United States District Court, E.D. Tennessee, at Chattanooga
Feb 8, 2002
No. 1:00-CV-337 (E.D. Tenn. Feb. 8, 2002)

Opinion

No. 1:00-CV-337.

February 8, 2002


MEMORANDUM


Plaintiff Karen E. Byrd brings this action against defendant CIGNA Healthcare, Tennessee d/b/a CT General Life Insurance Company ("CIGNA") pursuant to the Americans With Disabilities Act ("ADA"), 42 U.S.C. § 12101-12213, and the Tennessee Human Rights Act ("THRA"), TENN. CODE ANN. §§ 4-21-101-903. Byrd claims that she was discriminated against because of her disability and retaliated against for engaging in protected activity. She also contends that CIGNA failed to reasonably accommodate her disability.

Presently before the Court is CIGNA's motion to compel arbitration and dismiss this action. (Court File No. 10). Because the parties have submitted and relied upon various materials outside the pleadings, the Court shall treat this as a motion for summary judgment. After careful consideration, the Court has determined that the motion shall be GRANTED.

I. Standard of Review

Summary judgment is appropriate where no genuine issue of material fact exists and the moving party is entitled to judgment as a matter of law. FED. R. CIV. P. 56(c). In ruling on a motion for summary judgment, the Court must view the facts contained in the record and all inferences that can be drawn from those facts in the light most favorable to the non-moving party. Matsushita Elec. Indus. Co. v. Zenith Radio Corp., 475 U.S. 574, 587 (1986); National Satellite Sports, Inc. v. Eliadis Inc., 253 F.3d 900, 907 (6th Cir. 2001). The Court cannot weigh the evidence or determine the truth of any matter in dispute. Anderson v. Liberty Lobby, Inc., 477 U.S. 242, 249 (1986).

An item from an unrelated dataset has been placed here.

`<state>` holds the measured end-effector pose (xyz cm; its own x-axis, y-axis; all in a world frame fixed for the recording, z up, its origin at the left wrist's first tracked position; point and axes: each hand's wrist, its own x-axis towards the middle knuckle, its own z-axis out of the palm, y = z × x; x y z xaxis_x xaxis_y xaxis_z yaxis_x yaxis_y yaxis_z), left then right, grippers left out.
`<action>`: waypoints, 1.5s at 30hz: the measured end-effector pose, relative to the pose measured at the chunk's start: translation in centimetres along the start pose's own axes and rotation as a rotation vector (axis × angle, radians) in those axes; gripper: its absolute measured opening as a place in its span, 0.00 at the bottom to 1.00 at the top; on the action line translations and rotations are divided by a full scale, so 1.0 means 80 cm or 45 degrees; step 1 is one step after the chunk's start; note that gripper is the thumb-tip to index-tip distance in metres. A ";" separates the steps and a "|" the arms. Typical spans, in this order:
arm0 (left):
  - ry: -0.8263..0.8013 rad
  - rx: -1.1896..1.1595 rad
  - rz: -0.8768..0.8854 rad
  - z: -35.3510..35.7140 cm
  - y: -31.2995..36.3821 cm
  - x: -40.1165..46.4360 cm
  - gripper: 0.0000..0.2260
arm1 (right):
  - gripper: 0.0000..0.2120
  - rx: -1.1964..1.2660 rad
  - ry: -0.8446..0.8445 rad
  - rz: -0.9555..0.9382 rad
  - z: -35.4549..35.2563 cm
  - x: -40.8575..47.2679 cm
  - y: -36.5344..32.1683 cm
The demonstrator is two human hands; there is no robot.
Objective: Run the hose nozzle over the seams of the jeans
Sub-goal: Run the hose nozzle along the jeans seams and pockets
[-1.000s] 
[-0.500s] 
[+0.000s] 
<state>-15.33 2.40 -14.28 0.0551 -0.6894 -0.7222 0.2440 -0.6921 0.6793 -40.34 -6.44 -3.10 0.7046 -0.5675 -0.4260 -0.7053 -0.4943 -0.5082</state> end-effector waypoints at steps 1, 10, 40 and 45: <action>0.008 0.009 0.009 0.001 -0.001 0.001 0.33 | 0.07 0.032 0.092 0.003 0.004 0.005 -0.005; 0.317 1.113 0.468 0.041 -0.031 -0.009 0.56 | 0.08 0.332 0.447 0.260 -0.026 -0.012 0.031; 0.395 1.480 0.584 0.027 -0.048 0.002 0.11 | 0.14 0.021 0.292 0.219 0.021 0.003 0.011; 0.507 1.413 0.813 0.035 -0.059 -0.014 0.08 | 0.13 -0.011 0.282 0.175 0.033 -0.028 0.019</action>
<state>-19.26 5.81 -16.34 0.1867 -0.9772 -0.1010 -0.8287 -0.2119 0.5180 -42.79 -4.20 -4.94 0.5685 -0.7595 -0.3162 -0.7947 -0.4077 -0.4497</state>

The moving party bears the initial burden of demonstrating that no genuine issue of material fact exists. Celotex Corp. v. Catrett, 477 U.S. 317, 323 (1986). To refute such a showing, the non-moving party must present some significant, probative evidence indicating the necessity of a trial for resolving a material, factual dispute. Celotex Corp., 477 U.S. at 322. A mere scintilla of evidence is not enough. Anderson, 477 U.S. at 252; McLean v. Ontario, Ltd., 224 F.3d 797, 800 (6th Cir. 2000). The Court's role is limited to determining whether the case contains sufficient evidence from which a jury could reasonably find for the non-moving party. Anderson, 477 U.S. at 248, 249; National Satellite Sports, 253 F.3d at 907.

II. Facts

The relevant facts in this case are undisputed. Byrd commenced employment in HealthSource Provident's Chattanooga, Tennessee data processing department sometime prior to the events described below. On or about June 26, 1997, defendant CIGNA purchased HealthSource Provident and took over its Chattanooga operations. Plaintiff remained in her job throughout the transition, and she officially commenced employment with CIGNA on or about October 21, 1996.

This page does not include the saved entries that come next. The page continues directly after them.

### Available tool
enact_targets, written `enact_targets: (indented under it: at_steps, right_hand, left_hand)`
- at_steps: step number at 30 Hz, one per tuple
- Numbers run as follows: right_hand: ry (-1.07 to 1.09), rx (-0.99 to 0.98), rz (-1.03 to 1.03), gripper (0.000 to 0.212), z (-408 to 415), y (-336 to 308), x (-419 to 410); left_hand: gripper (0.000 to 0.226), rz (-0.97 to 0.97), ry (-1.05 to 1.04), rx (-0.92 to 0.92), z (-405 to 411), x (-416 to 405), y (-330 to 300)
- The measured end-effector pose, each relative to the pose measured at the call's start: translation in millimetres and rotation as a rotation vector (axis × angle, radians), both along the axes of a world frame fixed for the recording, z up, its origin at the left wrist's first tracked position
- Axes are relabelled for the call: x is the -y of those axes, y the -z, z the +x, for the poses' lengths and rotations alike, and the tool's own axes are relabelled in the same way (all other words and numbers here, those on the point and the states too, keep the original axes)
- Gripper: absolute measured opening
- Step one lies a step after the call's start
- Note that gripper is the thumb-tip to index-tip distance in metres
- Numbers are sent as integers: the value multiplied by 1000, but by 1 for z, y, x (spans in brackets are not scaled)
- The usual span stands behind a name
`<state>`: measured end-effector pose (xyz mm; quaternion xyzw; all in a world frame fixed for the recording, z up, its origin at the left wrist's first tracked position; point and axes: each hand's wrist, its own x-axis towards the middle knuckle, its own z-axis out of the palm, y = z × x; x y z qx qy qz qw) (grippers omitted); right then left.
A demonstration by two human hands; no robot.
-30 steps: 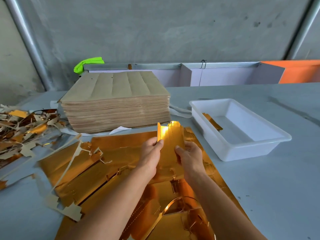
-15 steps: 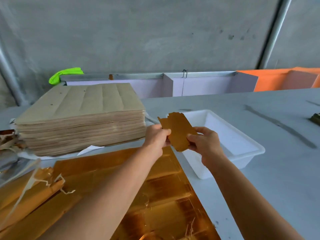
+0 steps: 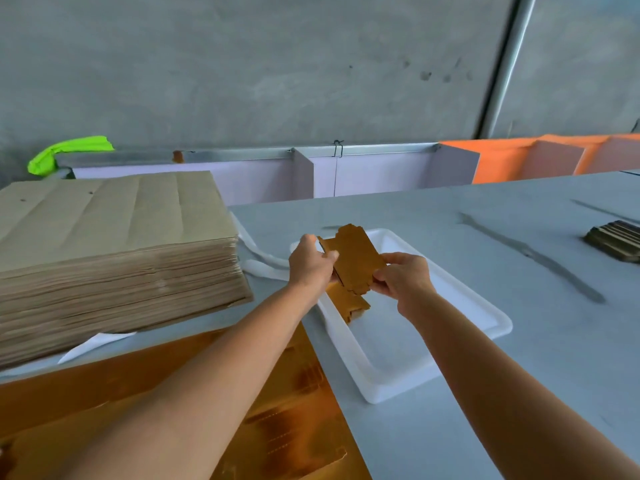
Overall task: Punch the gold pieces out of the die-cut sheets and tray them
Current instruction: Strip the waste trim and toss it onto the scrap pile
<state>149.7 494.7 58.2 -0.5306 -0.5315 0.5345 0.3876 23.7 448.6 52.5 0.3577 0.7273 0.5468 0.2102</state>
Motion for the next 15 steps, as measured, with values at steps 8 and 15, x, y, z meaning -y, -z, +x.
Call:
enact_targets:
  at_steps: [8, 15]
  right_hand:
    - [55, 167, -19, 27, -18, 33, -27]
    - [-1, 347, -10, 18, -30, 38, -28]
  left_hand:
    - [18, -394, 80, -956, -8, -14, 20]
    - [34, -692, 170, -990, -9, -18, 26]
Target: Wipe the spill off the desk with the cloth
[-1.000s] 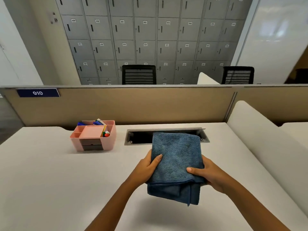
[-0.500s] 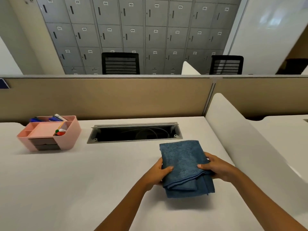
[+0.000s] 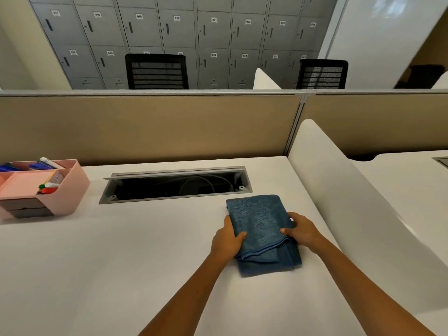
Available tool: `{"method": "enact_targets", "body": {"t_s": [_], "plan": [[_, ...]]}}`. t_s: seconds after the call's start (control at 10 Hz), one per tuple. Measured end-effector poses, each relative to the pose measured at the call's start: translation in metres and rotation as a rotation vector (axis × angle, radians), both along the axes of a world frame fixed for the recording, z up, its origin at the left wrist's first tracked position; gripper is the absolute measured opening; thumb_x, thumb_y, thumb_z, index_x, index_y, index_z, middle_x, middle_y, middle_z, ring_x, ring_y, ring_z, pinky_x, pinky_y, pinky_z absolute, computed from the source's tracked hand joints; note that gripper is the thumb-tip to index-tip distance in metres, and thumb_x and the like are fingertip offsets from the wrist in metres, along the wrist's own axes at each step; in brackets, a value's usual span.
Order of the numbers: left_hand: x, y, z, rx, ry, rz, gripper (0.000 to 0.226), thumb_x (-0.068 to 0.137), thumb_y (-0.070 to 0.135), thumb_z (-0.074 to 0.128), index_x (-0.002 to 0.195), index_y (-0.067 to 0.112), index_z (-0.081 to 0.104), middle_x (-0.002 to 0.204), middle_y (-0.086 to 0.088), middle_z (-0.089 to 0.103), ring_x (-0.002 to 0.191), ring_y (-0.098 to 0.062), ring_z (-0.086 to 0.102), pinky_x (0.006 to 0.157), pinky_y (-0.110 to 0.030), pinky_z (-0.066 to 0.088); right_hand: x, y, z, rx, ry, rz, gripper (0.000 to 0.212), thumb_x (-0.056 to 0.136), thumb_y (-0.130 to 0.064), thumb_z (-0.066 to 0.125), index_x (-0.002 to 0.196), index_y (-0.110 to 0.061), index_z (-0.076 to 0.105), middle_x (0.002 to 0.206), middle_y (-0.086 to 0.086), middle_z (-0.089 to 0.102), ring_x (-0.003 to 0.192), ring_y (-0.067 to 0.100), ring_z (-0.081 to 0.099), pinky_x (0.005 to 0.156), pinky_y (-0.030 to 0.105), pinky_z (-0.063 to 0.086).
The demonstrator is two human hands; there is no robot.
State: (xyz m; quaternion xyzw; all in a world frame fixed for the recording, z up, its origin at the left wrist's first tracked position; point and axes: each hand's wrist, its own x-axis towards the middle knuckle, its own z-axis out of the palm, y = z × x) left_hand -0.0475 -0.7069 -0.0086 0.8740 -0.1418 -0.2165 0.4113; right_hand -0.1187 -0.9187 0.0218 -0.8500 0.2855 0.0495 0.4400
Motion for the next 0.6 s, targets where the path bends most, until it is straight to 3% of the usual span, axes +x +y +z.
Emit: {"method": "enact_targets", "body": {"t_s": [0.1,0.2,0.3,0.4,0.5,0.6], "plan": [[-0.001,0.007,-0.006,0.117,-0.156,0.003,0.077,0.088,0.047,0.054,0.145,0.018,0.011,0.129,-0.012,0.058,0.109,-0.032,0.060,0.089,-0.043,0.050,-0.004,0.003,-0.006,-0.211,0.016,0.016,0.050,0.079,-0.016,0.074,0.124,-0.003,0.054,0.115,0.020,0.063,0.096,0.029,0.061,0.078,0.030,0.046],[-0.001,0.021,-0.009,0.273,-0.288,-0.096,0.080,0.088,0.058,0.045,0.147,0.022,0.005,0.132,-0.012,0.051,0.108,-0.030,0.060,0.084,-0.041,0.051,-0.008,0.011,-0.009,-0.349,0.070,-0.017,0.056,0.082,-0.029,0.070,0.128,-0.006,0.048,0.117,0.021,0.054,0.099,0.034,0.058,0.081,0.038,0.049],[0.002,0.041,-0.012,0.384,-0.429,-0.145,0.075,0.089,0.063,0.036,0.146,0.020,0.014,0.137,-0.009,0.046,0.112,-0.025,0.055,0.085,-0.037,0.052,-0.010,0.024,-0.005,-0.526,0.103,-0.081,0.059,0.084,-0.037,0.066,0.130,-0.009,0.042,0.123,0.019,0.045,0.103,0.038,0.054,0.078,0.043,0.049],[0.005,0.070,-0.007,0.445,-0.561,-0.091,0.069,0.091,0.060,0.029,0.146,0.020,0.022,0.146,-0.006,0.041,0.127,-0.026,0.044,0.101,-0.038,0.042,-0.008,0.041,0.006,-0.586,-0.014,-0.147,0.058,0.086,-0.034,0.064,0.132,-0.007,0.042,0.127,0.021,0.044,0.110,0.041,0.047,0.080,0.046,0.049],[0.018,0.110,0.008,0.377,-0.707,0.006,0.065,0.093,0.054,0.032,0.146,0.017,0.025,0.152,-0.007,0.035,0.139,-0.029,0.033,0.112,-0.042,0.030,0.003,0.059,0.023,-0.526,-0.226,-0.188,0.054,0.088,-0.025,0.063,0.135,-0.006,0.043,0.130,0.024,0.043,0.113,0.042,0.047,0.090,0.049,0.045],[0.034,0.149,0.034,0.351,-0.951,0.069,0.060,0.094,0.045,0.041,0.143,0.010,0.034,0.148,-0.011,0.041,0.138,-0.029,0.035,0.109,-0.045,0.035,0.015,0.081,0.055,-0.384,-0.477,-0.224,0.044,0.090,-0.016,0.060,0.131,-0.008,0.047,0.130,0.021,0.045,0.108,0.036,0.053,0.094,0.047,0.046]]}}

CIGNA has maintained an employment dispute arbitration policy for many years. On February 6, 1998, Byrd was given a copy of CIGNA's employment dispute arbitration policy. On that date, she signed a receipt for those documents stating

"This is to acknowledge that I have received my copies of the CIGNA HealthCare Overtime Policy, CIGNA Employment Dispute Arbitration Policy, and "Doing Things the Right Way" brochure. I will take the time to review the material which I have been told includes information on policies for employees of CIGNA HealthCare."

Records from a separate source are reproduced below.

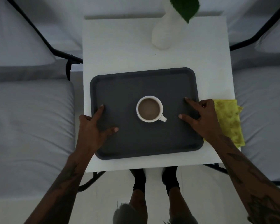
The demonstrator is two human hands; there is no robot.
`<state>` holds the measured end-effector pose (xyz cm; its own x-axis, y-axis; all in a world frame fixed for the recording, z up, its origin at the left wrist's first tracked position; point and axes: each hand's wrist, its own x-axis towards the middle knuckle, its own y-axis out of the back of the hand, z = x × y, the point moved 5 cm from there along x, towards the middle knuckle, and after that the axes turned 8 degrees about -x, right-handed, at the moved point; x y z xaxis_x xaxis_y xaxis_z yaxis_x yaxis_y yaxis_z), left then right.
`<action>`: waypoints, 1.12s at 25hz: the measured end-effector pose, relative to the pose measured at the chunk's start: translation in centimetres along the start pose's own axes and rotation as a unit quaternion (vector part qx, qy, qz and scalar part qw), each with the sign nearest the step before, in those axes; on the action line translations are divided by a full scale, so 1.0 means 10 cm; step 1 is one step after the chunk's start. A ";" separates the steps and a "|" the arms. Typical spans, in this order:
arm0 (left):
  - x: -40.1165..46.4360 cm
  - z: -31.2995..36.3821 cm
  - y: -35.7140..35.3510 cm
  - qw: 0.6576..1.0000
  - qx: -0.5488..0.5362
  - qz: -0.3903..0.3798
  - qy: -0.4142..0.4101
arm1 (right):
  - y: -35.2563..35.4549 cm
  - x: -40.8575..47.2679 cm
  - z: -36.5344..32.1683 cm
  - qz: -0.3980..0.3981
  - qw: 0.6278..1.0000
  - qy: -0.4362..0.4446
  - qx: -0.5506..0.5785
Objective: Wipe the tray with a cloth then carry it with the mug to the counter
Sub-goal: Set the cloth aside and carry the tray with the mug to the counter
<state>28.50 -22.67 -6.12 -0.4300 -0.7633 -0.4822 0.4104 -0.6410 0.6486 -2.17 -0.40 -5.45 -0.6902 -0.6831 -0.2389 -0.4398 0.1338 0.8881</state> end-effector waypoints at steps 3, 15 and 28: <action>-0.08 0.08 0.18 1.000 -0.011 0.001 -0.012 | 0.20 -0.05 -0.11 0.004 1.000 0.013 0.012; -1.07 1.22 1.91 0.999 0.002 0.024 -0.028 | 2.24 -0.48 -1.24 0.081 0.991 0.075 0.078; -3.01 2.76 3.76 0.982 -0.067 0.147 -0.097 | 4.78 -1.11 -2.35 0.146 0.966 0.200 0.071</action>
<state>34.66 -21.51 49.06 -0.4172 -0.8954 -0.1554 0.6358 -0.4098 0.6541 -2.05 -3.31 48.92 -0.5313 -0.8206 0.2105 -0.3542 0.4409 0.8247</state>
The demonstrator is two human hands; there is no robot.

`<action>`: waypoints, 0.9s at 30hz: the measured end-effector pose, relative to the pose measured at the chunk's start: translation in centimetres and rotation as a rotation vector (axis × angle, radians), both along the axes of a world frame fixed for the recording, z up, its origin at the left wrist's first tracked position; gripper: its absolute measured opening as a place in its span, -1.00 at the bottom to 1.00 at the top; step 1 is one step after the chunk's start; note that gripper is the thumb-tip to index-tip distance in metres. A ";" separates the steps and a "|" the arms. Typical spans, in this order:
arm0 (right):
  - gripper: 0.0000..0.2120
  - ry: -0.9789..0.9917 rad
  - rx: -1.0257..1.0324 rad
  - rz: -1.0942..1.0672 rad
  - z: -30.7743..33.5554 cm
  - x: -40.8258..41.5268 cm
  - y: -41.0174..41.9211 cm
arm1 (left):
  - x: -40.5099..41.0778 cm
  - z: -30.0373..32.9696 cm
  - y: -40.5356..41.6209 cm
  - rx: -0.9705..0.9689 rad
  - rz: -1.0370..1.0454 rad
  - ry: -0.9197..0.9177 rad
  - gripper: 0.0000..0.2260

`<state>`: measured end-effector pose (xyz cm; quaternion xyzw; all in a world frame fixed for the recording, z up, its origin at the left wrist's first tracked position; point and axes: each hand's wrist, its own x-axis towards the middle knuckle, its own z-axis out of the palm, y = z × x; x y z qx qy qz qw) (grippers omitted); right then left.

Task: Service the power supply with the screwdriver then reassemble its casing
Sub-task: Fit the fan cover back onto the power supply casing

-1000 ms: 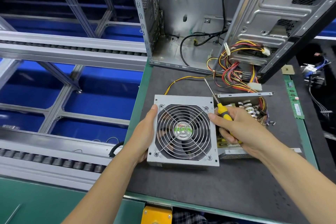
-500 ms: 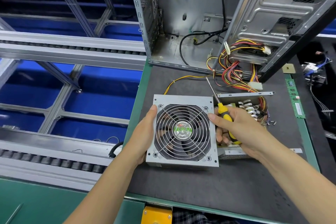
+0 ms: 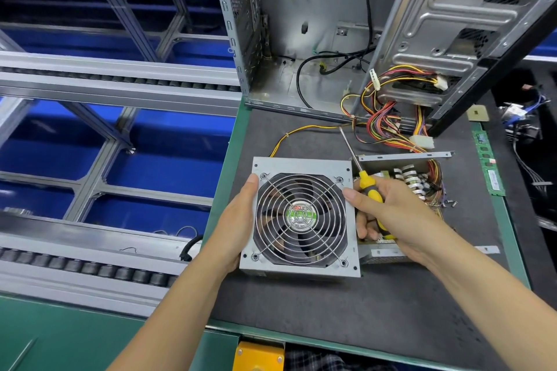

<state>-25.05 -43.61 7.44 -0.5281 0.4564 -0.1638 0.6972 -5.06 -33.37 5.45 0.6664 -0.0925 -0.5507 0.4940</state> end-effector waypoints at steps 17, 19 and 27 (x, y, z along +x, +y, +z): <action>-0.90 0.016 -0.019 -0.003 0.2 -0.2 0.1 | 0.0 -0.3 0.2 0.012 -0.023 -0.034 -0.62; -0.91 0.050 -0.086 0.003 0.8 -0.9 -0.3 | 0.0 -0.4 0.3 0.021 -0.021 -0.059 -0.62; -0.85 0.274 -0.342 -0.062 3.4 -8.8 -2.9 | -0.1 0.4 0.7 0.021 -0.046 -0.051 -0.60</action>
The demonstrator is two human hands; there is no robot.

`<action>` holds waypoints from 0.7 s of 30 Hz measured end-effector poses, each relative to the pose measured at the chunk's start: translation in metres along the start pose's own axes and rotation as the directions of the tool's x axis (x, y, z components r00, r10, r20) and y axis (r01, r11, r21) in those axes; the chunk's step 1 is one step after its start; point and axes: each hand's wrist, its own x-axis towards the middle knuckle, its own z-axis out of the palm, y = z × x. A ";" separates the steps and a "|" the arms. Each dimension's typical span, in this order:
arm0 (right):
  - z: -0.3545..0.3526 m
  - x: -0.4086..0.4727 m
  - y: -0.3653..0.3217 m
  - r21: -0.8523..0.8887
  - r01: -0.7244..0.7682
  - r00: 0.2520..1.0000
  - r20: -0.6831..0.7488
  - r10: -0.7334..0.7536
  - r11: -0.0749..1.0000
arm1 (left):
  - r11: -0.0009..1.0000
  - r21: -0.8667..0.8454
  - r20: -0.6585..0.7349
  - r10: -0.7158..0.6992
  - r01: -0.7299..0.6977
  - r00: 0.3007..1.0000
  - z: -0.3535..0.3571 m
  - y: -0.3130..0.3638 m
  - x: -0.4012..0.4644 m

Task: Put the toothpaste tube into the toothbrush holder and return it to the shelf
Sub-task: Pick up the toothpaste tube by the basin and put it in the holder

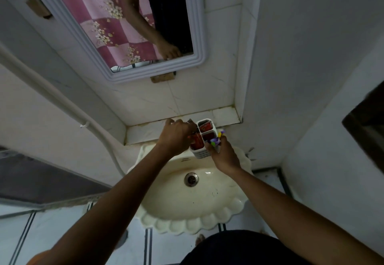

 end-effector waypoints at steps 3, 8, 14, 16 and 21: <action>-0.001 0.001 0.000 -0.042 0.013 1.000 -0.006 -0.013 0.999 | 1.000 0.000 0.031 -0.028 0.028 0.999 0.011 0.001 0.001; -0.002 0.003 -0.001 -0.052 0.017 1.000 -0.012 -0.018 0.999 | 0.999 -0.045 0.018 -0.030 0.031 0.999 0.020 0.005 0.004; 0.002 -0.002 0.006 0.048 0.077 0.996 -0.052 -0.075 0.996 | 0.985 -0.155 -0.003 -0.074 0.072 0.997 0.021 0.004 -0.003; 0.006 -0.007 0.010 0.090 0.098 0.994 -0.049 -0.094 0.991 | 0.953 -0.280 -0.049 -0.133 0.115 0.990 0.018 -0.002 -0.010; 0.024 -0.016 0.002 0.065 0.058 0.997 -0.046 -0.055 0.996 | 0.828 -0.552 -0.296 -0.306 0.100 0.905 0.016 -0.022 -0.025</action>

(Court File No. 15, exhibit 6).

Sometime later in 1998, Byrd was given a copy of CIGNA's employee handbook, entitled "You and CIGNA." The handbook contained the company's dispute resolution policy and arbitration procedures in addition to many other company policies. The inside front cover of the handbook provided the following:

This handbook applies to all U.S. based regular full-time and regular part-time employees of the CIGNA* companies identified on the last page of this handbook. This handbook contains important information about your contract of employment as well as policies and programs that relate to you in your work at CIGNA and about benefits for which you may be eligible. The terms of your employment mentioned in this Handbook are legally binding, and you may wish to review these terms with your legal counsel.

* * *

This handbook contains only two terms of your employment. They are very important. The first is that your employment is not for any fixed period of time. Just as you can terminate your employment, at any time for any reason, the Company can terminate your employment at any time for any reason. The second is that by accepting employment and being eligible to receive increases in compensation and benefits, you agree that you will not go to court or a government agency for a hearing to decide an employment-related claim. Instead, you will resolve all employment related legal disputed (except worker's compensation and unemployment compensation) by going to a neutral third party arbitrator. Regardless of what anyone may have told you or you may have read before you were hired or after, these two terms of your employment are the full and complete agreement between you and the Company concerning these terms and cannot be changed except by written agreement between you and your employer signed by the President of the Company.

(Emphasis in original).

Pages 28 to 30 of the handbook describe the entire employment dispute resolution policy, including the arbitration process and procedures. CIGNA's employment dispute resolution policy contains several steps. First, the employee must choose between either the Speak Easy Process, which specifies three internal phases involving review by management, or the Peer Review Process, which consists of three internal phases involving both coworkers and management. After completion of the Speak Easy Process or the Peer Review Process, the employee may initiate external arbitration proceedings.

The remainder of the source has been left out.